Data excerpts:
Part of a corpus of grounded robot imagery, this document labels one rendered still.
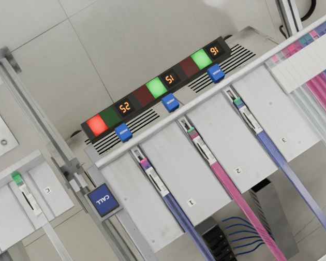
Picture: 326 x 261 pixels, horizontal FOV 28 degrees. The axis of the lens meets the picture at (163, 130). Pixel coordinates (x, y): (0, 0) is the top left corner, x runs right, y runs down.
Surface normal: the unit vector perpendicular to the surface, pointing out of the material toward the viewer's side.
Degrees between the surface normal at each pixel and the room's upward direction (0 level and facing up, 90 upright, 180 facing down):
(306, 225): 0
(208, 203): 47
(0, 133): 0
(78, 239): 0
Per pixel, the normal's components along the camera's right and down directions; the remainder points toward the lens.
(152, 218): 0.02, -0.25
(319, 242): 0.43, 0.41
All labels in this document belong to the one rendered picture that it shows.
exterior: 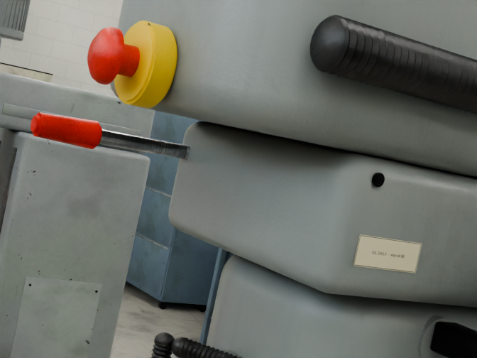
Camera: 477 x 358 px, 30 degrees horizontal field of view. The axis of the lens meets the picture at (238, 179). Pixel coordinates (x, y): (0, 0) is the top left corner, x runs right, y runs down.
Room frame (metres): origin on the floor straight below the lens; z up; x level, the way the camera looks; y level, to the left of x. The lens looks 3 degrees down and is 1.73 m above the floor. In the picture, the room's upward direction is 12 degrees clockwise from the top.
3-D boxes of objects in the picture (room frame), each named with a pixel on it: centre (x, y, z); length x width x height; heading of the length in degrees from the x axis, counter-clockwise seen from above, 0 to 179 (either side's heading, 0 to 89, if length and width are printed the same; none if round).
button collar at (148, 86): (0.64, 0.08, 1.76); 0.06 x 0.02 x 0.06; 34
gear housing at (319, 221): (0.79, -0.15, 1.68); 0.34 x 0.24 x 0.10; 124
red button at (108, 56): (0.62, 0.10, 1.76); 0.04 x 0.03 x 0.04; 34
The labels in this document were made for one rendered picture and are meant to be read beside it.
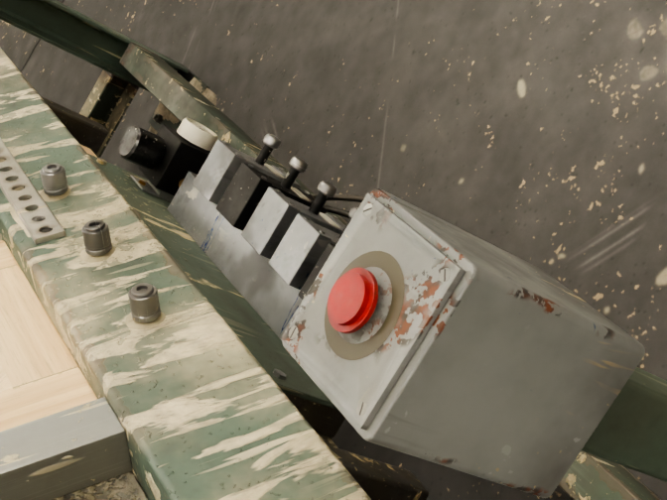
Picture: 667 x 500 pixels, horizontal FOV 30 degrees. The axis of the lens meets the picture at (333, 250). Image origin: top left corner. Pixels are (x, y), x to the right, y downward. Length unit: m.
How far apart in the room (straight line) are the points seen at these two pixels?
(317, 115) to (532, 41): 0.55
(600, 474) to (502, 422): 0.79
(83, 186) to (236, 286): 0.21
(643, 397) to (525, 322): 0.17
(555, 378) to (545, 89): 1.35
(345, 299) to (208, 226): 0.55
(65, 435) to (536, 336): 0.39
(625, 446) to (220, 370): 0.32
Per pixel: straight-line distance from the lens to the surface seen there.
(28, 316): 1.16
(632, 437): 0.90
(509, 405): 0.76
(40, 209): 1.25
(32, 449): 0.96
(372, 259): 0.75
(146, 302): 1.04
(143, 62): 2.82
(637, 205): 1.87
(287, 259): 1.10
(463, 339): 0.71
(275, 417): 0.93
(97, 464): 0.97
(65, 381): 1.06
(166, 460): 0.91
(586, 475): 1.56
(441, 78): 2.28
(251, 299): 1.17
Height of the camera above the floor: 1.40
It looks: 37 degrees down
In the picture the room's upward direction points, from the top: 66 degrees counter-clockwise
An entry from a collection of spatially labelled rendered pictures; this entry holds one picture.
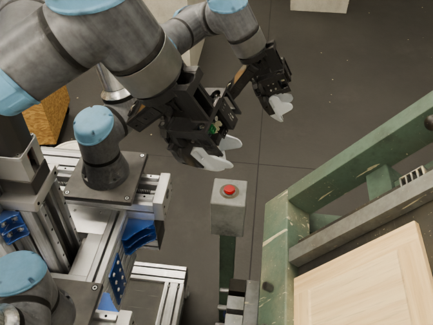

- _Brief_
Skip the pictures and give the entries above again word for word.

- _Output for this exercise_
Part of a corpus of grounded robot imagery, this document labels one rendered still.
Picture: 326 x 261 pixels, horizontal FOV 28 degrees. The axis of the lens meets the picture at (163, 130). Pixel coordinates (x, y): (0, 0) is the top left corner, x runs right, y runs down.
Surface normal: the unit vector perpendicular to the surface, pointing out of the material toward the viewer's side.
Degrees between the surface normal at each pixel and the room's upward direction (0 level and facing up, 90 upright, 180 facing down):
(306, 225): 0
(208, 203): 47
(0, 133): 0
(78, 239): 0
Per pixel, the normal's components along the camera's right and down directions; the remainder points toward the lens.
(152, 218): 0.02, -0.25
(319, 242): 0.43, 0.41
All labels in this document belong to the one rendered picture that it shows.
exterior: 
Camera: 477 x 358 px, 30 degrees horizontal field of view. The axis of the lens meets the picture at (238, 179). Pixel coordinates (x, y): (0, 0) is the top left corner, x runs right, y runs down.
Room frame (metres): origin on the floor straight below the lens; z up; x level, the way the camera looks; y level, to the left of x. The lens looks 3 degrees down and is 1.73 m above the floor. In the picture, the room's upward direction is 12 degrees clockwise from the top.
3-D boxes of objects in the picture (room frame), each named with a pixel on it: centre (x, y, z); length x width x height; heading of the length in degrees from the x axis, counter-clockwise seen from above, 0 to 179 (either side's heading, 0 to 89, if length and width are printed the same; none if round).
button collar at (148, 86): (0.64, 0.08, 1.76); 0.06 x 0.02 x 0.06; 34
gear housing at (319, 221): (0.79, -0.15, 1.68); 0.34 x 0.24 x 0.10; 124
red button at (108, 56): (0.62, 0.10, 1.76); 0.04 x 0.03 x 0.04; 34
The labels in this document were made for one rendered picture and are meant to be read beside it.
Picture: 667 x 500 pixels, horizontal FOV 30 degrees. The axis of the lens meets the picture at (333, 250). Image origin: top left corner. Pixels are (x, y), x to the right, y downward. Length unit: m.
How far apart in the room (straight line) are the points seen at these two pixels?
(317, 115) to (532, 41): 0.55
(600, 474) to (502, 422): 0.79
(83, 186) to (236, 286): 0.21
(643, 397) to (525, 322): 0.17
(555, 378) to (545, 89): 1.35
(345, 299) to (208, 226): 0.55
(65, 435) to (536, 336): 0.39
(625, 446) to (220, 370): 0.32
Per pixel: straight-line distance from the lens to the surface seen there.
(28, 316): 1.16
(632, 437): 0.90
(509, 405): 0.76
(40, 209): 1.25
(32, 449): 0.96
(372, 259): 0.75
(146, 302): 1.04
(143, 62): 2.82
(637, 205): 1.87
(287, 259): 1.10
(463, 339): 0.71
(275, 417): 0.93
(97, 464): 0.97
(65, 381): 1.06
(166, 460): 0.91
(586, 475): 1.56
(441, 78): 2.28
(251, 299): 1.17
Height of the camera above the floor: 1.40
It looks: 37 degrees down
In the picture the room's upward direction points, from the top: 66 degrees counter-clockwise
An entry from a collection of spatially labelled rendered pictures; this entry holds one picture.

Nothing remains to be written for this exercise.